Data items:
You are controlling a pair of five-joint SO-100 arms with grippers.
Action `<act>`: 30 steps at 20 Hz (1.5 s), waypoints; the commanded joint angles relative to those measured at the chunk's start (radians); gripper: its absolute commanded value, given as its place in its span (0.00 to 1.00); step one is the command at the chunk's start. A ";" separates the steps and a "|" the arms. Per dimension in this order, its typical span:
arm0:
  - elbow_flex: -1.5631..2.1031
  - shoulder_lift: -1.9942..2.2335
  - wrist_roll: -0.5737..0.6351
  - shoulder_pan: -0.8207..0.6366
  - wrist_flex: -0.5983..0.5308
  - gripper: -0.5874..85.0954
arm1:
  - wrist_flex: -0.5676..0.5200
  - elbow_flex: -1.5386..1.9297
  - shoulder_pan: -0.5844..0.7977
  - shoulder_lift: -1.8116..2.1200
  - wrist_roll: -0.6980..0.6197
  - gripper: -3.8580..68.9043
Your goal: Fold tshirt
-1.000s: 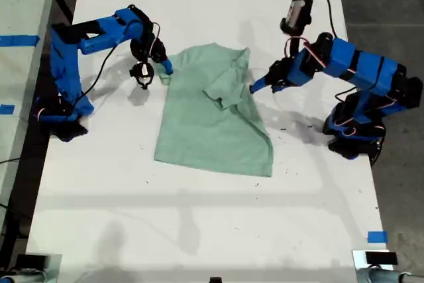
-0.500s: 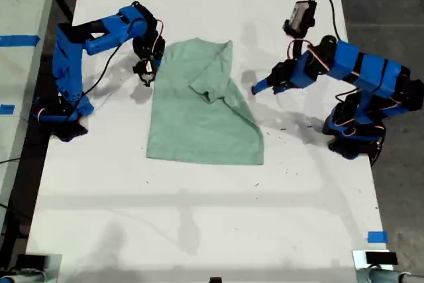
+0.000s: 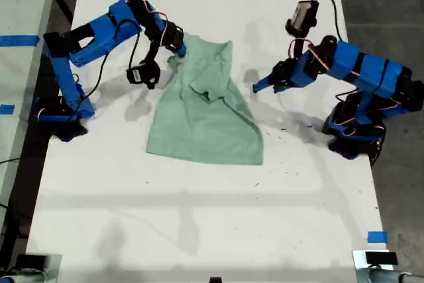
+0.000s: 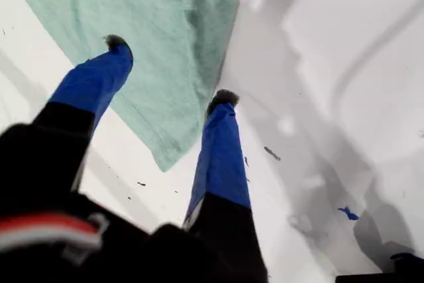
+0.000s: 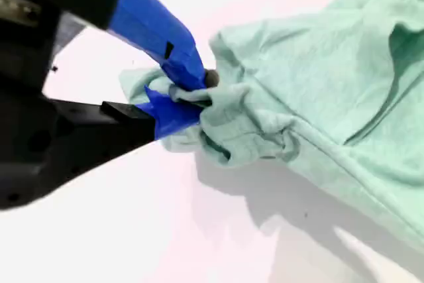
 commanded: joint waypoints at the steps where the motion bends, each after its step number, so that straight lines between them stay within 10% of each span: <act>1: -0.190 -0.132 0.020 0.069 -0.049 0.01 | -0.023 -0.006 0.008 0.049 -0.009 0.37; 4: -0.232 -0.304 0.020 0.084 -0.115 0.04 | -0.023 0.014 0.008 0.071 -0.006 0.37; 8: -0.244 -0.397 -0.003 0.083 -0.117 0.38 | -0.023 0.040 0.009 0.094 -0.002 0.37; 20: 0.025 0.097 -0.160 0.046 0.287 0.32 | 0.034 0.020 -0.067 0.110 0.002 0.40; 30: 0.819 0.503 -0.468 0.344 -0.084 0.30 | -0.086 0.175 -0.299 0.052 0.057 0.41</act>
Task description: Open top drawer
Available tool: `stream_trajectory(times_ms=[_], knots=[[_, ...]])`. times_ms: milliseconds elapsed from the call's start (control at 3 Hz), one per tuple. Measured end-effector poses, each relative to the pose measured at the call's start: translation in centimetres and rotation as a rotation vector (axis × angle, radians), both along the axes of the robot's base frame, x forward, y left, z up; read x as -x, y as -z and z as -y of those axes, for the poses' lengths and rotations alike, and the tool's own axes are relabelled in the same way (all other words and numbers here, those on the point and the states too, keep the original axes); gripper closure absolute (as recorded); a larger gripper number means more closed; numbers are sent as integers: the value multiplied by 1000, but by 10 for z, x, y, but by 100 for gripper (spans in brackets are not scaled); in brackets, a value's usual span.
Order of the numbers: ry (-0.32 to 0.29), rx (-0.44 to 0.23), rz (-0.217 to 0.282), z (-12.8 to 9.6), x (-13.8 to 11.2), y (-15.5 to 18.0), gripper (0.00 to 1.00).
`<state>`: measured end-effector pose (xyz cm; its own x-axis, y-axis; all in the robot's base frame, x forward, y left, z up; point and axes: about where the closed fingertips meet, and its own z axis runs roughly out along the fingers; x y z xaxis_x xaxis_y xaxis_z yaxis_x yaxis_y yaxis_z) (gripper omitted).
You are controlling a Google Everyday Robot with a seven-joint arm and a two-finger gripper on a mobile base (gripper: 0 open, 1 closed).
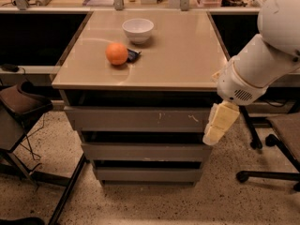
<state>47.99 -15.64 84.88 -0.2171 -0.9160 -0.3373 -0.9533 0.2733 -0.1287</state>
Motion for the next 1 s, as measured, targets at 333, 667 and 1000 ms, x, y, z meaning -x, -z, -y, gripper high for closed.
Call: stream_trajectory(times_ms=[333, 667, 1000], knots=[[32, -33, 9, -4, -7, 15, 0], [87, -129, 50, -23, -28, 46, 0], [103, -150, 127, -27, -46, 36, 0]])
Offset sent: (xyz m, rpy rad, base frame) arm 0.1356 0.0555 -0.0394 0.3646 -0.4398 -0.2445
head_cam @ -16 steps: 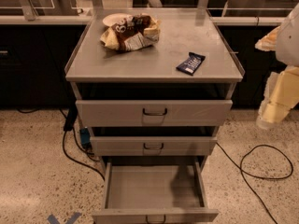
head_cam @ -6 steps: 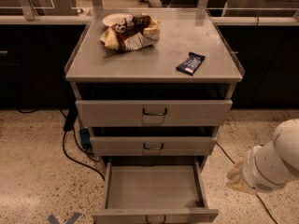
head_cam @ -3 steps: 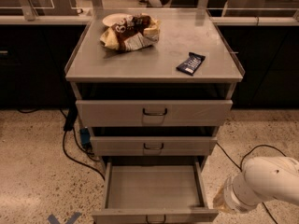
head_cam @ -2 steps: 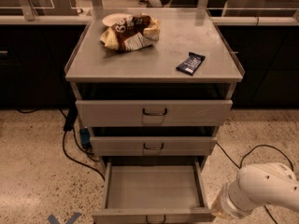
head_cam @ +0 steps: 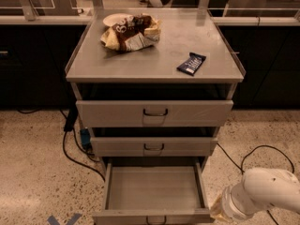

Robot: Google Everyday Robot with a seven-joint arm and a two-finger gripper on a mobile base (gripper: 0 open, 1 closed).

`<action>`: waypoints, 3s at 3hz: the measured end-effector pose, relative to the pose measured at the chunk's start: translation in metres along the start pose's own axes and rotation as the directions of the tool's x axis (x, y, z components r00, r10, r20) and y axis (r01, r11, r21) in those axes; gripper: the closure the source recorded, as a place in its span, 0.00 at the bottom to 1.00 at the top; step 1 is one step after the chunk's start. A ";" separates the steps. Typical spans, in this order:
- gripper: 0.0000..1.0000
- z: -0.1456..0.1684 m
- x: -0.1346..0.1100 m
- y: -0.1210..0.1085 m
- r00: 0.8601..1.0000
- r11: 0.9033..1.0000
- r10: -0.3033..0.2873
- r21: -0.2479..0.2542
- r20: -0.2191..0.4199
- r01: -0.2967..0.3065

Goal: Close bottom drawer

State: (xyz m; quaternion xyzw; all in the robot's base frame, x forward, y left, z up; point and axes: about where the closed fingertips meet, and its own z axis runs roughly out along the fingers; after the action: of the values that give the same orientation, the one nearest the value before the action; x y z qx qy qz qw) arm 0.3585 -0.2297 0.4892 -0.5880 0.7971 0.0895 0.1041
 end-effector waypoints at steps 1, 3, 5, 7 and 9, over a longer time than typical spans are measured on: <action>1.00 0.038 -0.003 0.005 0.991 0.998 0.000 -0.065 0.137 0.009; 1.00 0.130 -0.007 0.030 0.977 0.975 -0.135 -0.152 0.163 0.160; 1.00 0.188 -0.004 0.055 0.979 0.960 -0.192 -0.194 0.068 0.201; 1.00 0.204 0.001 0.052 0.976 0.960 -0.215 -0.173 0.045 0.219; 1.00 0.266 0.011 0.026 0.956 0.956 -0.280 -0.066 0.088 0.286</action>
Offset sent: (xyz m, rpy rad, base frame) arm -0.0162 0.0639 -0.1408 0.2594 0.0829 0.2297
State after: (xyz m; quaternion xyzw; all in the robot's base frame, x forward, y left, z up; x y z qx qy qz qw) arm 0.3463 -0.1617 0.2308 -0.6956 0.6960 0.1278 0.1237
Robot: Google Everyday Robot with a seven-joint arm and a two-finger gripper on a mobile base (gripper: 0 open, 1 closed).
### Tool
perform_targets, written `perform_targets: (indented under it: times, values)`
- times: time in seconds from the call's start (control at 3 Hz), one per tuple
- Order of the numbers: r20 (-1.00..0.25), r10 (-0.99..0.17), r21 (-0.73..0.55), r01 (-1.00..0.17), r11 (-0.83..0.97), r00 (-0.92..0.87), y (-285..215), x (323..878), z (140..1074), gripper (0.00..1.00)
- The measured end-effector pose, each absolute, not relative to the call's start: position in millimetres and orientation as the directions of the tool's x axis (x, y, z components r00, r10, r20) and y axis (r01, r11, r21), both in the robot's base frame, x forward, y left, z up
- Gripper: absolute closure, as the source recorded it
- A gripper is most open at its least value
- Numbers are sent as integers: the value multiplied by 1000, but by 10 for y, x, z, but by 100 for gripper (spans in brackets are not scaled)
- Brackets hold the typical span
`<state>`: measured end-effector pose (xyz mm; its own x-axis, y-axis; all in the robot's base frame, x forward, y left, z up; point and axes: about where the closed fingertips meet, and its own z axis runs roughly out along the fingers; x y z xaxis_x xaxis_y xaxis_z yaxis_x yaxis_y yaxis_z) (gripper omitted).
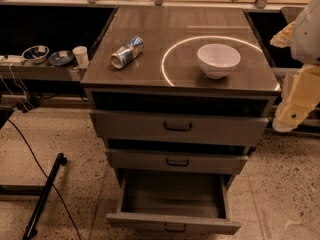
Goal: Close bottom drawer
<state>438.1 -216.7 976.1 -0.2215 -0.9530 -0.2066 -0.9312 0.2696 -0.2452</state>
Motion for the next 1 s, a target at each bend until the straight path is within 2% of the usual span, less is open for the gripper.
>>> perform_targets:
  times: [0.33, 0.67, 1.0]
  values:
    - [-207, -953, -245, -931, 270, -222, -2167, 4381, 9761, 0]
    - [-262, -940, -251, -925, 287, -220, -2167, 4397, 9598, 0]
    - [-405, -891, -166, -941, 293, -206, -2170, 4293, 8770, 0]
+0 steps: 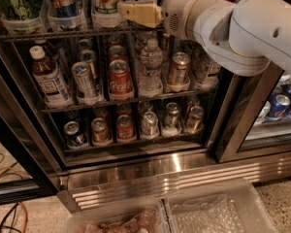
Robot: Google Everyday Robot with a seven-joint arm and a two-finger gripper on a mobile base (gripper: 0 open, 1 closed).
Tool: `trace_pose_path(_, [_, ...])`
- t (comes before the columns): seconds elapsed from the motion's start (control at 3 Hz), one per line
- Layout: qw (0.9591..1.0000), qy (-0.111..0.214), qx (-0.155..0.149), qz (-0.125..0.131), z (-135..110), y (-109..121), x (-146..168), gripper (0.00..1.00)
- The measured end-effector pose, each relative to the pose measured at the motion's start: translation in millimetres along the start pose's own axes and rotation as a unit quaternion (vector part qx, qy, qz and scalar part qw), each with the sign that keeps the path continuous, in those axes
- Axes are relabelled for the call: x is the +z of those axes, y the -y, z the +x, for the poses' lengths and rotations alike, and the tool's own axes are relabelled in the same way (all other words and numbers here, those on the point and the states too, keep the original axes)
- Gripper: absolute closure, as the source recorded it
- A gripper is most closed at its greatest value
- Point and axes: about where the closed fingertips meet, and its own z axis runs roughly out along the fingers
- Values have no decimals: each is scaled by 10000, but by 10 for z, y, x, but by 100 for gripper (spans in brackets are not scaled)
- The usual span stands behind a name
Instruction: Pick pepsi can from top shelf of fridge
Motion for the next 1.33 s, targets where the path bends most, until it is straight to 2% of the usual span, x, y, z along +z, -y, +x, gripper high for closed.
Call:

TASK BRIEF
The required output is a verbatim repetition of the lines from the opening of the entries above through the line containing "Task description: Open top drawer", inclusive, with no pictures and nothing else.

RESULT OF THE TASK
You are controlling a pair of five-joint SO-100 arms with grippers.
Action `<act>`: 30 steps at 20 Hz (1.5 s), waypoints; the commanded joint angles relative to those measured at the chunk's start (radians); gripper: its absolute commanded value, given as its place in its span (0.00 to 1.00); step one is the command at the chunk's start. A ";" separates the steps and a "|" the arms. Per dimension in this order, its typical span:
arm0:
  - elbow_flex: -1.5631..2.1031
  - shoulder_lift: -1.9942..2.2335
  - wrist_roll: -0.5737..0.6351
  - shoulder_pan: -0.8207..0.6366
  - wrist_flex: -0.5983..0.5308
  - gripper: -0.5874..85.0954
arm1:
  - wrist_flex: -0.5676..0.5200
  - elbow_flex: -1.5386..1.9297
  - shoulder_pan: -0.5844..0.7977
  - shoulder_lift: -1.8116..2.1200
  - wrist_roll: -0.6980..0.6197
  - gripper: -3.8580..68.9043
Your goal: Fold tshirt
-1.000s: 
-0.500s: 
+0.000s: 
+0.000s: 
+0.000s: 
 commanded: joint waypoints at the steps where the motion bends, each after its step number, so that straight lines between them stay within 10% of each span: <act>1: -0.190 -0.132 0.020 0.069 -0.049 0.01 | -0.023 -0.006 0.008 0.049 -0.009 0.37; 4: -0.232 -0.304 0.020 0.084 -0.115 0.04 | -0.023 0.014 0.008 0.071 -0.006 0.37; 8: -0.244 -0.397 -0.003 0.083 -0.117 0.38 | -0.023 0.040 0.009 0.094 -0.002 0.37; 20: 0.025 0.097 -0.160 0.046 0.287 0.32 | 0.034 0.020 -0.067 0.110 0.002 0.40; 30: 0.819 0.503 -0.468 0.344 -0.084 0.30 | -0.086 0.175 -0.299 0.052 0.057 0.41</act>
Task description: Open top drawer

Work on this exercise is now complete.